DIRECTIONS FOR THIS TASK ::
All lines from the entries below that contain the string "separate" should be copied out.

Stored data:
********

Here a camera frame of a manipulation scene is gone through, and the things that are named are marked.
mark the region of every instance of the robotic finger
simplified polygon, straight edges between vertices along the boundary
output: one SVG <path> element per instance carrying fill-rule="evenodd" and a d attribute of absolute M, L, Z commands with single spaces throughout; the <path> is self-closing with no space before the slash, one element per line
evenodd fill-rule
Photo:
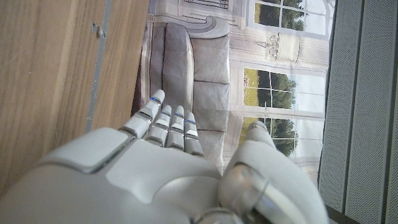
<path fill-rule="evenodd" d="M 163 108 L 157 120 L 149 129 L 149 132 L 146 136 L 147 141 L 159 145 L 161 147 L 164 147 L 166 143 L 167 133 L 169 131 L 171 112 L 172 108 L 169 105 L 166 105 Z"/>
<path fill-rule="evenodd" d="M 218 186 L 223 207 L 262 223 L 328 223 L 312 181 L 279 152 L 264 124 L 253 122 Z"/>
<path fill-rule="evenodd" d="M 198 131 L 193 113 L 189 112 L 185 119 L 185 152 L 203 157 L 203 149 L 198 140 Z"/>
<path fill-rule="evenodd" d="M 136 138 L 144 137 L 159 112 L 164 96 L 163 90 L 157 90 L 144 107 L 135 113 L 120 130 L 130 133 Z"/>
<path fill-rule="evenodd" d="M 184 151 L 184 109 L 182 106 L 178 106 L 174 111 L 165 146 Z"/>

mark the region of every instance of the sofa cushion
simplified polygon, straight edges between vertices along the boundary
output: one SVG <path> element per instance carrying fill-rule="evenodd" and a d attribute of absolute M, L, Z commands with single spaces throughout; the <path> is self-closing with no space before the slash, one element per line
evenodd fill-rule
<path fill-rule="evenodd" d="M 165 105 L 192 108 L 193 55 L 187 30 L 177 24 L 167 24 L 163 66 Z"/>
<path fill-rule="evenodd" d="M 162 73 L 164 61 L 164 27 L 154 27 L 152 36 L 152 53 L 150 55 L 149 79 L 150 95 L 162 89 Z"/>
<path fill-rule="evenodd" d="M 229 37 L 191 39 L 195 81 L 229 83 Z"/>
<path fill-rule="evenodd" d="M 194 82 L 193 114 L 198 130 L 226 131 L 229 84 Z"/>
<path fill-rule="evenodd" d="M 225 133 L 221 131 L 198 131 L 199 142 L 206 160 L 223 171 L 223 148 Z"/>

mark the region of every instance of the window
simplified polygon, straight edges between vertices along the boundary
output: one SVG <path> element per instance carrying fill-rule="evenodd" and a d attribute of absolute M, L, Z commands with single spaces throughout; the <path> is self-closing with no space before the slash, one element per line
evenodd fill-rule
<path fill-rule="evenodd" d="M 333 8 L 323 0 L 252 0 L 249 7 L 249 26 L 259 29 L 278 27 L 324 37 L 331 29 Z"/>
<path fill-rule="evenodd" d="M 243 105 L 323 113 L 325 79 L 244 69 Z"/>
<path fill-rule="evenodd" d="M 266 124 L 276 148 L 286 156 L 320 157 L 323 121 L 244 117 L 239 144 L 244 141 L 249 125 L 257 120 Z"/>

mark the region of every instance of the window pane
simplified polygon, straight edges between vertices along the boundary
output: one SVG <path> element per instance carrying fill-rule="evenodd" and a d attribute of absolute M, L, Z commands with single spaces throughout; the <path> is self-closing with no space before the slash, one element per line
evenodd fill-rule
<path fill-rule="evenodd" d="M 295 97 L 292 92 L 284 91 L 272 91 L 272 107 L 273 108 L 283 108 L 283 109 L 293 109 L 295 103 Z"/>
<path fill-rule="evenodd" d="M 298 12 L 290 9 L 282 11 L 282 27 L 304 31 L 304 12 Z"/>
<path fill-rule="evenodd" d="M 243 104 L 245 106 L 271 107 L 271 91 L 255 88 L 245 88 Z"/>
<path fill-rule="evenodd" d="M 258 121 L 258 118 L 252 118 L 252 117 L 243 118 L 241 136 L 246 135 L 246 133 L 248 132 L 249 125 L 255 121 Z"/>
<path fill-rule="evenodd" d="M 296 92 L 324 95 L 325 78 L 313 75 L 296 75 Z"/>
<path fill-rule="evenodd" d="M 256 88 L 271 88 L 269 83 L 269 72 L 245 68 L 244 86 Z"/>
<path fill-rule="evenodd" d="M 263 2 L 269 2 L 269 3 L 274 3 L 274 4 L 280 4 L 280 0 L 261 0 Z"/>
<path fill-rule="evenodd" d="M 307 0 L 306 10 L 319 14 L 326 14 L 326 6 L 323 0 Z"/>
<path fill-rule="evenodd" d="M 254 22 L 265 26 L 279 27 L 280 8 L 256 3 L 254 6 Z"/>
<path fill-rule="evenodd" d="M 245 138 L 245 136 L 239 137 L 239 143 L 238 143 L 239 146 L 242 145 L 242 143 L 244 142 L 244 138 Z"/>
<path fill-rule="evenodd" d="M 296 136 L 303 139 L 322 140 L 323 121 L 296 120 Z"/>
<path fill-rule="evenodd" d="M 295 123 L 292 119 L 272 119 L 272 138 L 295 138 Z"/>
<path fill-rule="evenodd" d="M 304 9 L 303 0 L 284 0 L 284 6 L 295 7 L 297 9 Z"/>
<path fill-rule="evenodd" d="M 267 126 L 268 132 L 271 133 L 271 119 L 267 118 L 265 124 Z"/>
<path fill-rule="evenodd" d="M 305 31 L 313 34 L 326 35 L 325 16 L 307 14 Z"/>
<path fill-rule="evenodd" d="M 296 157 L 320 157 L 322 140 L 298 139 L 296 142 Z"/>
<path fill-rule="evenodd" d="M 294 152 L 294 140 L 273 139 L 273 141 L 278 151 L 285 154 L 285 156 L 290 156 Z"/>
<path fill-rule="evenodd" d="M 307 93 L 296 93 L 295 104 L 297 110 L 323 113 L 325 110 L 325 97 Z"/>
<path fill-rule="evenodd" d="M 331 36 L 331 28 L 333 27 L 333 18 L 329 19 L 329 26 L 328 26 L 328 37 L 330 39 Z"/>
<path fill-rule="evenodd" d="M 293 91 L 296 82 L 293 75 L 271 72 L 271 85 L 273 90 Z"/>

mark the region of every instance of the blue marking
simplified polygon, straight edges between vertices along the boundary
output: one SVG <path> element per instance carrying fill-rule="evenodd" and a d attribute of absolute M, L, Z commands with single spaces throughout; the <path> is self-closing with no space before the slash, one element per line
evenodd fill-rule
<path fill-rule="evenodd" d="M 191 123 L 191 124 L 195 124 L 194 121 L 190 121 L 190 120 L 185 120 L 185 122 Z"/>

********

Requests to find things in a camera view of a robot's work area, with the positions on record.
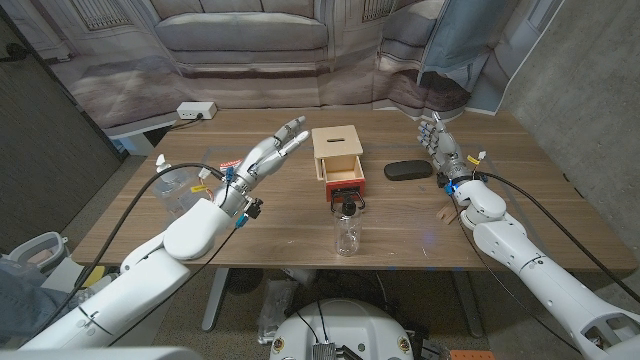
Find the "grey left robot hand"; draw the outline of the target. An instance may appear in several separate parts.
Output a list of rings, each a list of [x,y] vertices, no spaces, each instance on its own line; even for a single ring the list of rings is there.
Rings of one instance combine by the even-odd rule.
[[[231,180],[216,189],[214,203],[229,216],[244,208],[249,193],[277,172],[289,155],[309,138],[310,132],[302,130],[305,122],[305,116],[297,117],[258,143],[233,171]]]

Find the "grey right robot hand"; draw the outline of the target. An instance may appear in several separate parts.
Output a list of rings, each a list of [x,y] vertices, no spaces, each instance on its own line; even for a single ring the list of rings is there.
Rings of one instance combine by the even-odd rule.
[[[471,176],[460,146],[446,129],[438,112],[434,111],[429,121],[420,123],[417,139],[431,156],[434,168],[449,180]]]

********

ANSWER TO THIS PROBLEM ::
Find the "grey left robot hand"; draw the outline of the target. An instance may appear in several separate parts.
Find the "grey right robot hand"; draw the outline of the target. An instance may appear in several separate parts.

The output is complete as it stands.